Wie ein Mann zufällig den weltgrößten Datendiebstahl verhinderte

Wie ein Mann zufällig den weltgrößten Datendiebstahl verhinderte
Ein deutscher Microsoft-Programmierer stieß durch Zufall auf einen versuchten Cyberangriff historischen Ausmaßes.

Das Internet feiert einen neuen Helden. Andres Freund, ein deutscher Software-Entwickler bei Microsoft, hat mit einer zufälligen Entdeckung wahrscheinlich einen der größten Datendiebstähle aller Zeiten verhindert – und es damit in nur einer Woche zu weltweitem Ruhm gebracht. „Mit seiner Neugierde und seinem handwerklichen Geschick konnte er uns allen helfen“, lobte Microsoft-CEO Satya Nadella auf Twitter.

Um zu verstehen, was Freund getan hat, müssen wir zunächst ein paar Hintergründe klären. Das Internet ist zweifellos eine der größten Errungenschaften unserer Zeit, ein Großteil der modernen Technologie nutzt dessen Infrastruktur. 

Die wird aber nicht von großen Konzernen gewartet, sondern gleicht eher einem Flickenteppich. Ein Großteil der Prozesse im Internet basiert auf sogenannter Open-Source-Software – also Programmen, deren Code für jede und jeden online abrufbar ist. Tausende Freiwillige in aller Welt arbeiten regelmäßig daran, diese Programme aktuell zu halten und ihre Fehler auszumerzen.

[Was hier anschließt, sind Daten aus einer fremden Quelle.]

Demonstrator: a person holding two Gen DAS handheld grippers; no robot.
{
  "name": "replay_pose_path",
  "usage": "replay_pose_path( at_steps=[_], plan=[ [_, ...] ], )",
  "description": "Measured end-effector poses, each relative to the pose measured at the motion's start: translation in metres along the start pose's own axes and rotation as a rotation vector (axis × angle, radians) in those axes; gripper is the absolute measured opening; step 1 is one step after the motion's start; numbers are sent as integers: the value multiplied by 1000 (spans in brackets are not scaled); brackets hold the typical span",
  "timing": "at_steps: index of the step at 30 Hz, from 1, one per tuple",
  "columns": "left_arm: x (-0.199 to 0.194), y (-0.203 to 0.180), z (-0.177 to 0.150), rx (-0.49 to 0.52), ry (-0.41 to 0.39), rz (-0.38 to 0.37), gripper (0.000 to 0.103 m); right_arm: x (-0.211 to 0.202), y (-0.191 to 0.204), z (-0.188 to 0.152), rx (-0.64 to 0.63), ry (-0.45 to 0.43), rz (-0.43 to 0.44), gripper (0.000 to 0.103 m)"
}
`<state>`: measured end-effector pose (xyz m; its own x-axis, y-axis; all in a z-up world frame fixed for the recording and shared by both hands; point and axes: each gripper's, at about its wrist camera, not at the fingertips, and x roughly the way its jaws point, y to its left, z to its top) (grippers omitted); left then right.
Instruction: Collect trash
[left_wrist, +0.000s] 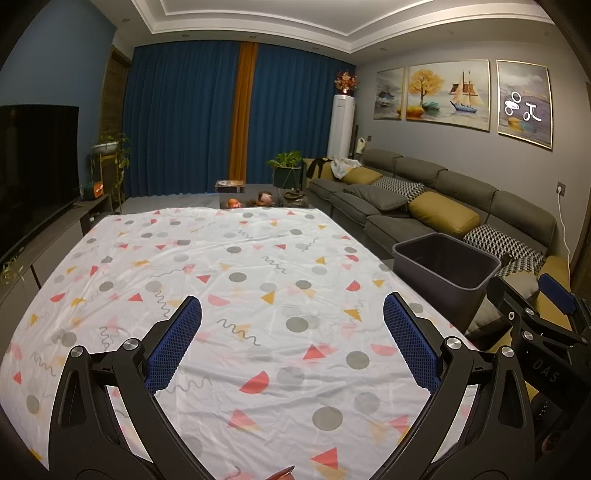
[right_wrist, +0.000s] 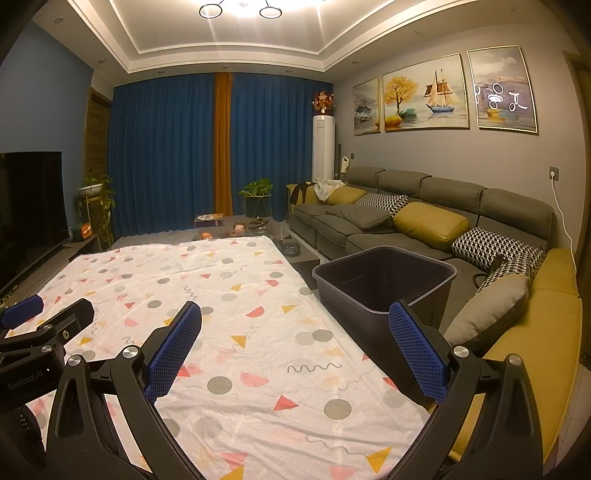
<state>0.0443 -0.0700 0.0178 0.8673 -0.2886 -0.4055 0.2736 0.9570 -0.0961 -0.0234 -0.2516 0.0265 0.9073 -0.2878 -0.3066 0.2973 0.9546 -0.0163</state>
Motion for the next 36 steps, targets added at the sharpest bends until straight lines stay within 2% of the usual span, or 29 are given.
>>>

"Wie ein Bäcker, der an Brot riecht - und dadurch entdeckt, dass jemand die globale Hefeproduktion manipuliert hat"

Andres Freund ist einer dieser Freiwilligen. Nach einem Besuch bei seiner Familie in Deutschland Ende März vertrieb er sich am Flughafen, wie so oft, die Zeit damit, ein paar Verbesserungen am Linux-Betriebssystem durchzuführen – ein Open-Source-Betriebssystem, auf dem fast alle Server weltweit basieren, egal ob Banken oder Regierungen. Dabei stieß er auf etwas Ungewöhnliches.

Ein Programm namens SSH, das immer zum Einsatz kommt, wenn sich jemand extern in ein Computersystem einloggt, verbrauchte „eine erhebliche Menge an Arbeitsspeicher“, wie Freund auf Twitter erklärt. Das heißt: Sein Laptop musste sich für einen eigentlich einfachen Prozess anstrengen. Freund ging der Sache auf die Spur und entdeckte, dass jemand Zeilen in den Code geschrieben hatte, die es ermöglichen, auf die Daten aller SSH-Nutzer zuzugreifen – also fast aller Internetnutzer weltweit.

Ein unglaublicher Zufallsfund, der ohne Freunds Erfahrung und Intuition nicht möglich gewesen wäre. Die New York Times verglich ihn mit „einem Bäcker, der an einem frisch gebackenen Brot riecht, merkt, dass etwas nicht stimmt, und dadurch aufdeckt, dass jemand die globale Hefeproduktion manipuliert hat“.

"Wer auch immer dahintersteckt, hätte fast einen Generalschlüssel für alle PCs geschaffen"

Freund machte seine Entdeckung öffentlich, informierte andere Freiwillige. Gemeinsam entfernten sie die Code-Zeilen und verhinderten, dass sie der Welt im nächsten Linux-Update ausgespielt wurden. „Das hätte die effektivste Hintertür sein können, die jemals jemand in ein Betriebssystem eingepflanzt hat“, schrieb der US-Sicherheitsexperte Alex Stamos auf Twitter. Wer auch immer dahintersteckt, hätte fast „einen Generalschlüssel für hunderte Millionen Computer in aller Welt“ geschaffen.

Inzwischen ist klar, dass der versuchte Cyberangriff von einem Programmierer mit dem Pseudonym „Jia Tan“ eingebaut wurde. Dabei basiert die Welt der freiwilligen Programmierer eigentlich auf einer strengen Hierarchie, um solche Missbrauchsfälle zu verhindern. Nur, wer regelmäßig Verbesserungsvorschläge macht, darf irgendwann selbst am Code herumdoktern.

„Jia Tan“ erarbeitete sich also über Jahre das Vertrauen der etablierten Gemeinschaft, bis er seine Chance gekommen sah. Seine Veränderungen habe er so präzise verschleiert, dass einige Experten davon ausgehen, dass eine Hackergruppe mit immensen Ressourcen dahinterstecken muss, wie sie nur staatliche Akteure aufstellen können.